We had some additional material that we were unable to include in the December 2022 Issue, due to be mailed shortly to subscribers.


Following the recent collapse of cryptocurrency exchange FTX, Numis Securities has highlighted where managers have some exposure (whether indirectly via digital asset trading platforms or directly in cryptocurrencies). RIT Capital Partners* (RCP, 2200p) passed on the opportunity to invest in FTX, but does have some blockchain-related investments accounting for a few per cent of NAV. RIT view blockchain as a platform technology that has potential over the long-term, however they believe asset selection is critical as there will be significant volatility as the sector develops. Therefore RIT’s approach to blockchain is based upon careful diligence, leveraging their network to identify the best-in-class businesses and entrepreneurs, and the focus remains on real businesses with real profits, not in cryptocurrencies directly.

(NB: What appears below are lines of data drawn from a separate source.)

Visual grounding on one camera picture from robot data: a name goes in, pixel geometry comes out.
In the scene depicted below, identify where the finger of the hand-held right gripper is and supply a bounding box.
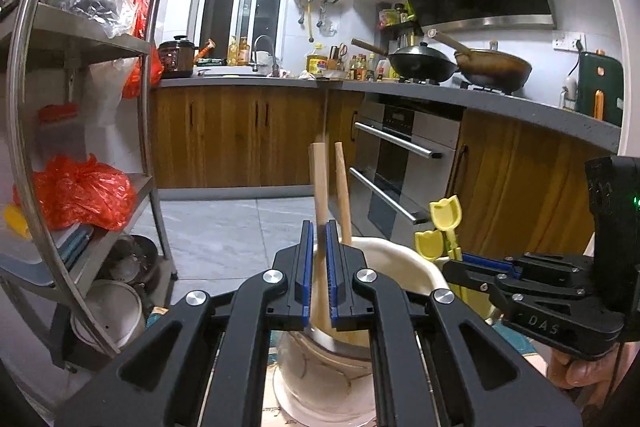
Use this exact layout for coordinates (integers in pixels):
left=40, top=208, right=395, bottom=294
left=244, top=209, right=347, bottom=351
left=461, top=251, right=526, bottom=281
left=442, top=259, right=521, bottom=304

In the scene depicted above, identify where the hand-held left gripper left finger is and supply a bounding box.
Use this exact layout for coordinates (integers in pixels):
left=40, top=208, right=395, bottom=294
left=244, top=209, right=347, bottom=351
left=54, top=220, right=315, bottom=427

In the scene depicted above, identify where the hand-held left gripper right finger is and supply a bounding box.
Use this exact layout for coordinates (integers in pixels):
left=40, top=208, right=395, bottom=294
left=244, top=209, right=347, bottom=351
left=326, top=220, right=584, bottom=427

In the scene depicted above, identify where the yellow tulip-shaped plastic utensil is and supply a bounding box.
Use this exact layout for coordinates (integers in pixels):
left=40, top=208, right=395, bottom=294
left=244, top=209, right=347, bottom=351
left=413, top=229, right=447, bottom=264
left=428, top=195, right=465, bottom=264

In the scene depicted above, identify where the cream ceramic utensil holder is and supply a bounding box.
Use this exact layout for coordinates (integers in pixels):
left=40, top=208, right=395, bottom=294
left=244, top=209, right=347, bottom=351
left=274, top=236, right=496, bottom=427

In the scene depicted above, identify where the wooden utensil handle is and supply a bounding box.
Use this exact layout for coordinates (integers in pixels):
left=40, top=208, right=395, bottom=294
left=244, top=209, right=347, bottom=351
left=333, top=141, right=354, bottom=246
left=307, top=142, right=335, bottom=338

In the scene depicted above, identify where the person's right hand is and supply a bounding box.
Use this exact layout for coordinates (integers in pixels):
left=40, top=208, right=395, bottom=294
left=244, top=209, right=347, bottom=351
left=547, top=347, right=622, bottom=394

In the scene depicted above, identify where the wooden base cabinet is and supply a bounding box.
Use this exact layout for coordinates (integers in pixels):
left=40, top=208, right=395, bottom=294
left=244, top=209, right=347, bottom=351
left=149, top=84, right=363, bottom=188
left=446, top=109, right=622, bottom=260

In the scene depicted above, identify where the built-in steel oven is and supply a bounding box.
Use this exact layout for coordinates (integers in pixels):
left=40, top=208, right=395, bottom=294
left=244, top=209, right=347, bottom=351
left=348, top=99, right=464, bottom=238

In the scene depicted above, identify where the grey kitchen countertop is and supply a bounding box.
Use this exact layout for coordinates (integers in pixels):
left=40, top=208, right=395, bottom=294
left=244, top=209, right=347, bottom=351
left=152, top=71, right=622, bottom=156

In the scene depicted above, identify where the dark pot with glass lid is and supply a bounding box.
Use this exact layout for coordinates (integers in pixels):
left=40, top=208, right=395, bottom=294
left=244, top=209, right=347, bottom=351
left=107, top=234, right=161, bottom=303

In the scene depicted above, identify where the white plug adapter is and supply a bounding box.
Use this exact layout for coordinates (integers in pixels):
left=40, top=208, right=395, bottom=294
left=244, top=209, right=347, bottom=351
left=559, top=76, right=579, bottom=108

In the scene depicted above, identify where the brown wok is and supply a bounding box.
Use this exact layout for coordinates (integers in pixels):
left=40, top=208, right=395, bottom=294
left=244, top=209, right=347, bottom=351
left=425, top=28, right=534, bottom=90

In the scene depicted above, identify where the black wok with lid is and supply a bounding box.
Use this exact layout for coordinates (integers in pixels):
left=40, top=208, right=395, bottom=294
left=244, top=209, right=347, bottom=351
left=351, top=37, right=461, bottom=84

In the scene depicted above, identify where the row of condiment bottles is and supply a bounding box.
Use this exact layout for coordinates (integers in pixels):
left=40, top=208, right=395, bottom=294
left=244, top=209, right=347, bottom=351
left=348, top=53, right=401, bottom=83

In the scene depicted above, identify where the large yellow oil bottle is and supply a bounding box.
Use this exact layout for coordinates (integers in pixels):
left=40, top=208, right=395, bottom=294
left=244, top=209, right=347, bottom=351
left=305, top=48, right=329, bottom=77

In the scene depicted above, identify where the green air fryer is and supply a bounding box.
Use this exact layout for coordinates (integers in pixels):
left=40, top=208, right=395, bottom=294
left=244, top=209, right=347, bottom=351
left=574, top=50, right=626, bottom=128

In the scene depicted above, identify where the knife block with scissors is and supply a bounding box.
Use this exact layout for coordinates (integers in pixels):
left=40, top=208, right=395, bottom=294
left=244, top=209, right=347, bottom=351
left=327, top=42, right=350, bottom=73

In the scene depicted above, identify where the steel kitchen faucet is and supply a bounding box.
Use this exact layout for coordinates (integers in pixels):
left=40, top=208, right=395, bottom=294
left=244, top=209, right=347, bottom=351
left=251, top=35, right=281, bottom=77

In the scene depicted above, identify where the stainless steel shelf rack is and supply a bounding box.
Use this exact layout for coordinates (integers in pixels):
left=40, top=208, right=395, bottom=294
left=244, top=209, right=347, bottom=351
left=0, top=0, right=179, bottom=373

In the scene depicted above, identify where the stack of blue containers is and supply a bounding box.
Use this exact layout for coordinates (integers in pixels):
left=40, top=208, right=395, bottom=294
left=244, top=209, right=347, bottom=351
left=49, top=226, right=96, bottom=269

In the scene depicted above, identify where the large red plastic bag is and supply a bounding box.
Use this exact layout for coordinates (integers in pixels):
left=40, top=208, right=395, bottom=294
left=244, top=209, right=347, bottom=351
left=14, top=153, right=137, bottom=232

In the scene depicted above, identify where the dark red pressure cooker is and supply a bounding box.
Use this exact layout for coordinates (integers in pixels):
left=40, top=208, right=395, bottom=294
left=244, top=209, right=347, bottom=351
left=158, top=35, right=196, bottom=80

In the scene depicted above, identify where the small red plastic bag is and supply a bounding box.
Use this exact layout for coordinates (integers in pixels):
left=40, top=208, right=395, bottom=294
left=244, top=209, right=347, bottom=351
left=121, top=51, right=164, bottom=100

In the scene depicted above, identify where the white plastic bag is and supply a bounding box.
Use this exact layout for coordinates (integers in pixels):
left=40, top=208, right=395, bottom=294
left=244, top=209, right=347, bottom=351
left=82, top=56, right=144, bottom=148

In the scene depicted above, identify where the yellow plastic item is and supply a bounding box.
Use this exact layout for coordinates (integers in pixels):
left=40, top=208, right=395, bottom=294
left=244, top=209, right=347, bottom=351
left=4, top=204, right=32, bottom=238

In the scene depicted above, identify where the red packet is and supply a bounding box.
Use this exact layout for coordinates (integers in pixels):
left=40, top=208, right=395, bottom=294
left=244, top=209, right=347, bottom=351
left=38, top=103, right=80, bottom=124

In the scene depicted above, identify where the narrow red plastic bag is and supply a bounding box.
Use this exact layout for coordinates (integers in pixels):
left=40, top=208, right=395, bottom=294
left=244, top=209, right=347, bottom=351
left=132, top=0, right=151, bottom=39

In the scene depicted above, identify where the white wall socket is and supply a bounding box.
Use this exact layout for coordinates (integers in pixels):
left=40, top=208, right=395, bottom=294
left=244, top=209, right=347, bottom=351
left=552, top=31, right=587, bottom=52

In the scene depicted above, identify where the wall spice rack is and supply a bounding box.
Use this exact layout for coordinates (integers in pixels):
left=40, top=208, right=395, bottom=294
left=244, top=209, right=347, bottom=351
left=377, top=1, right=424, bottom=46

At the last reporting date the trust had small interests in companies called Paxos, Kraken, and Webull. Scottish Mortgage Trust* (SMT, 765.5p) has small holdings in and Blockstream, the latter also held by Baillie Gifford US Growth (USA ,159.5p) and Schiehallion Fund (MNTN, US$0.95). Augmentum Fintech (AUGM, 104.5p) has around 7% of assets in four crypto-related firms, Germini, Tesseract, ParaFi Capital, and Sfermion. Edinburgh Worldwide* (EWI, 176.9p) has a small exposure to one software firm. Both Ruffer Investment Company (RICA, 310.75p) and Tetragon Financial Group (TFG, US$9.65; TFGS 805p) had exposure that is now closed.

Stifel has initiated coverage of Riverstone Credit Opportunties (RCOI, US$0.8675) with a ‘positive’ rating. The broker says the track record of the private credit business at Riverstone is strong, and all loans are floating rate. The fund is currently trading at a 21% discount to NAV and shareholders will have the opportunity to elect for a realisation share class in 2024. Stifel concludes “we estimate shareholders could achieve a return of c.40% over the next three years, for relatively low risk. However, the fund is small with a market cap of US$80m. Hence, given liquidity constraints the fund is likely to only appeal to smaller investors and those willing to accept illiquidity, given low trading volumes. However, the potential return is attractive.”

* asterisks denote the trust is a corporate client of the stockbroker providing the research


Harmony Energy Income Trust (HEIT, 122p) has risen as the first of its assets has come online. Its Pillswood battery energy storage facility near Hull has been ‘energised’ ahead of schedule, and as more of HEIT’s assets become operational so we would expect its rating to align with the two more highly-rated battery storage trusts. The shares are currently trading on a 1.2% discount to estimated NAV, against a 2.8% premium for Gore Street Energy Storage Fund (GSF, 109.9p) and a 10.2% premium for Gresham House Energy Storage (GRID, 164.75p). The respective valuations look reasonable to us at present.